I built this kind of shield around me and kind of this persona, almost to hide behind, because I’ve been through so much where I just didn’t even want to think about it anymore,” Ms. Hilton, 39, said over Zoom. Behind her stood a towering mirror illuminated by a sea of LED lights that refracted off her platinum hair like diamonds.

Before there were influencers, there was Paris Hilton: a beautiful blank slate of a person onto whom all kinds of ideas and brand sponsorships could be projected. She was the celebrity burnished, if not created, by a sex tape. She was the face of the Sidekick (and the victim of a Sidekick hack that brought more of her personal life into the public eye). She was a reality star, trying her hand at manual labor as a rich person. She recorded music, modeled, appeared at parties, made TV cameos, wrote an advice book. And she was mercilessly criticized, written off as “famous for being famous.”

Regardless of whether that characterization was fair at the time, it seems pretty hard to defend these days. Ms. Hilton spends more than 250 days of the year traveling the world as a D.J., raking in a reported $1 million per gig. She oversees more than 19 product lines, including fragrances, clothing (for humans and pets) and accessories. And so many people are now famous for being famous, she might now seem more venerable pioneer than contemptible fly-by-night.
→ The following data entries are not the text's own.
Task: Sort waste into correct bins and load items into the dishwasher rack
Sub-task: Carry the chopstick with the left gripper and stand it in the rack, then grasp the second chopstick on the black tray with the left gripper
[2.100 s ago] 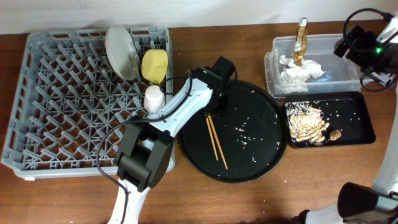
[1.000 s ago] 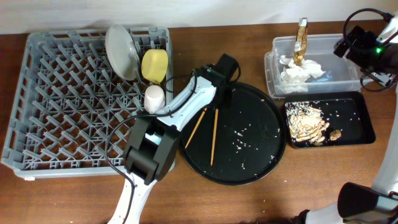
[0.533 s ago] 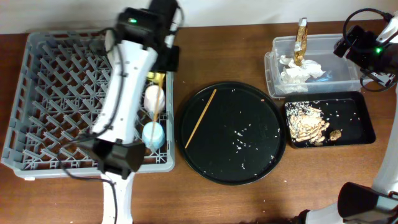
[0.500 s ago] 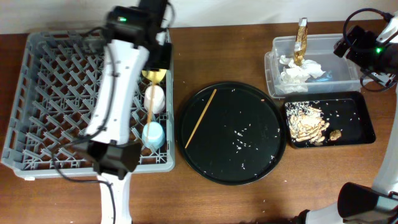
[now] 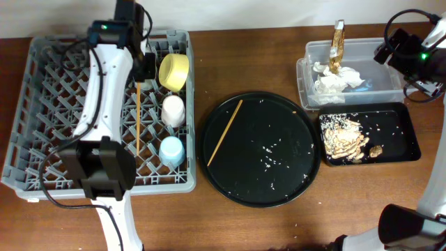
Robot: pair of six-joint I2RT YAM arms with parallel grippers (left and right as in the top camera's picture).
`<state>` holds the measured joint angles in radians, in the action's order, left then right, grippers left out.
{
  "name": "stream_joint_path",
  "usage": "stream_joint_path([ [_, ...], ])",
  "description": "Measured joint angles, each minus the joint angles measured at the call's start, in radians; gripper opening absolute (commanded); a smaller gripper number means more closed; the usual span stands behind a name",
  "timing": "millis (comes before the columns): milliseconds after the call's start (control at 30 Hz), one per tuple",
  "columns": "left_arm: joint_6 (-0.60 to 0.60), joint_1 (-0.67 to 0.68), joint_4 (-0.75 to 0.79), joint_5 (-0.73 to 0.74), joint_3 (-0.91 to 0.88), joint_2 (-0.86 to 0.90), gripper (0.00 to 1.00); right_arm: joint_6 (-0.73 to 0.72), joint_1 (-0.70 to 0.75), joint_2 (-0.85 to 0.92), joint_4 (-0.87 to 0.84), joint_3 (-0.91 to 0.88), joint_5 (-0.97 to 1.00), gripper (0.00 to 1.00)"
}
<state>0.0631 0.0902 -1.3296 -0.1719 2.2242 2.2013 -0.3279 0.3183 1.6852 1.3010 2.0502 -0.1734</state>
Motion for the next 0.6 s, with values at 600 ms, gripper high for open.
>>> stream_joint_path([
  [600, -0.145, 0.412, 0.023, 0.177, 0.054, 0.049, 0.48, -0.001, 0.000, 0.001, 0.000, 0.000, 0.000, 0.98],
])
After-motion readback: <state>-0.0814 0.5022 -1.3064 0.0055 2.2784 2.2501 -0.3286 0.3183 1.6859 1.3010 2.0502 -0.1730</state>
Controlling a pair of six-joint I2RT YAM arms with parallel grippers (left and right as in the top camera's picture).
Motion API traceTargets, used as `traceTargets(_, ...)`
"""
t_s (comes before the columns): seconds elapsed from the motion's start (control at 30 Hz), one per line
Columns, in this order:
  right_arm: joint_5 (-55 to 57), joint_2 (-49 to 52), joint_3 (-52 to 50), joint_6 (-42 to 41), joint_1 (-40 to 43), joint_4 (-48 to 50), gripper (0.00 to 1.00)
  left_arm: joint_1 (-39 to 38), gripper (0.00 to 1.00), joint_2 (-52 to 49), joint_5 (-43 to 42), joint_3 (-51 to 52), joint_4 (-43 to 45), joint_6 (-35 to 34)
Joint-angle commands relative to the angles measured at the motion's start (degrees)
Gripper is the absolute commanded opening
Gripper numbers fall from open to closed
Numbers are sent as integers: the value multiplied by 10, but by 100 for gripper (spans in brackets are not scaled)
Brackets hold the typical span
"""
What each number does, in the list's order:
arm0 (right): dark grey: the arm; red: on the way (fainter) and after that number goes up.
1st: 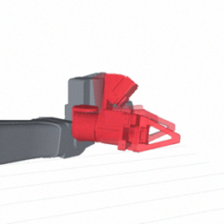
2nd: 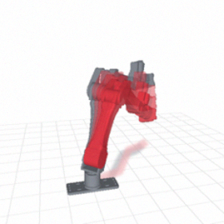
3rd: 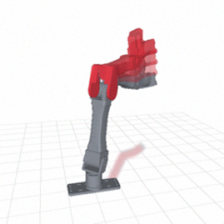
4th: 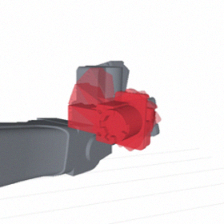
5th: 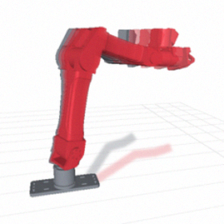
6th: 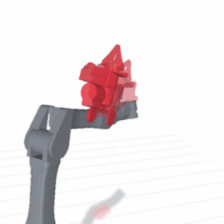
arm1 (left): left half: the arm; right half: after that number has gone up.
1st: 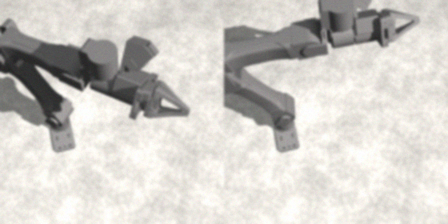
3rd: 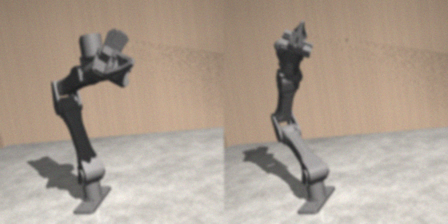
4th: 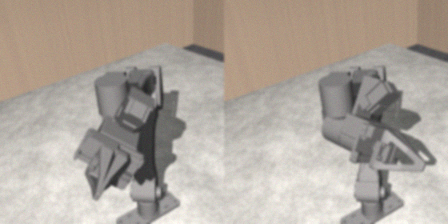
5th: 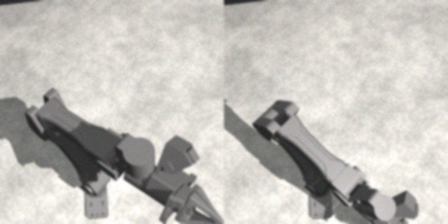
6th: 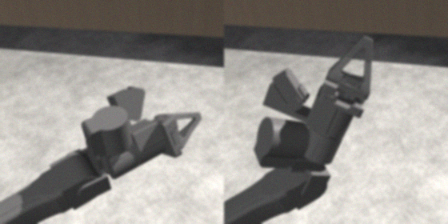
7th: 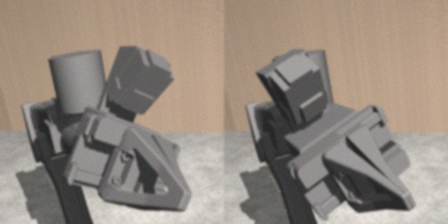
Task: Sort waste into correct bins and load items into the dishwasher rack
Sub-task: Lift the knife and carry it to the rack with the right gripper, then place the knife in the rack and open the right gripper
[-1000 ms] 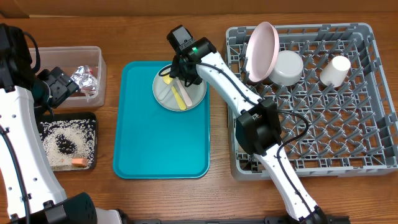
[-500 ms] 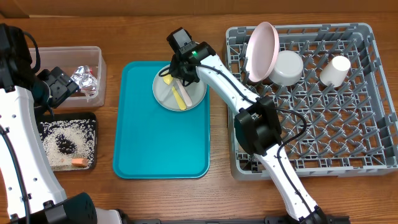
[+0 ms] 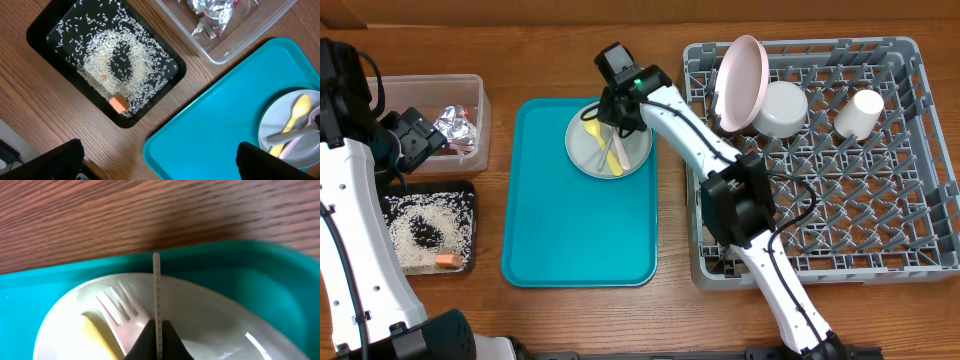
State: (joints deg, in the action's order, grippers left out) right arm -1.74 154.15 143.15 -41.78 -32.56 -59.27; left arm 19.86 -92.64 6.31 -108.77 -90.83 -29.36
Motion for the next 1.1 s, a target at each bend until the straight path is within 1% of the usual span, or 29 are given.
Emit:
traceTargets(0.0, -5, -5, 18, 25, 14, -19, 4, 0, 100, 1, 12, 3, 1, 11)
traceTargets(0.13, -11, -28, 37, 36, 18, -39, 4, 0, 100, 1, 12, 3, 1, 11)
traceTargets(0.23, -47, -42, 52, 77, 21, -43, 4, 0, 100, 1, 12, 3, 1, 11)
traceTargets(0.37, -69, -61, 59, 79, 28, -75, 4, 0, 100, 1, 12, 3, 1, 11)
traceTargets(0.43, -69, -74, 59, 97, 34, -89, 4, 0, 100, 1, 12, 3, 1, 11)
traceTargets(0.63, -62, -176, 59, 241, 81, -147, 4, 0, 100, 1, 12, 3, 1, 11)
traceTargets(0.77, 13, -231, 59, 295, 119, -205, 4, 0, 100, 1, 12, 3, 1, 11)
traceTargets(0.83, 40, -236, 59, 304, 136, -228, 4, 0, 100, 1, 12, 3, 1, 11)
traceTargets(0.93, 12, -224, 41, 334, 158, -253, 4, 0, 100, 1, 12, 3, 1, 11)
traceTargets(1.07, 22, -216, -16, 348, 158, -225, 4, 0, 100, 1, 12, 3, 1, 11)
Now, moreover, she’s ready to talk about the past. On Sept. 14, the documentary “This Is Paris” will be released on YouTube. It aims to crack the facade she created in the aughts, focusing instead on the decade that preceded her fame.

Ms. Hilton said that she gave the director, Alexandra Dean, full creative control over the project. “It was really difficult for me because I’m so used to having so much control and ‘The Simple Life,’ just having everything perfect and edited,” she said. “And with this, I had just to let go of all that control and let them use everything.

There are moments of opulence in the film — jet-setting around the world, endless racks of gowns and stilettos and closets stacked with jewelry she’s never worn — and she’s quick to remind that she’s “never been photographed in the same thing twice.

But at the heart of the documentary is trauma, stemming from Ms. Hilton’s years spent in boarding schools for troubled teens. The last one she attended was Provo Canyon School, a psychiatric residential treatment center in Utah, where she would spend 11 months.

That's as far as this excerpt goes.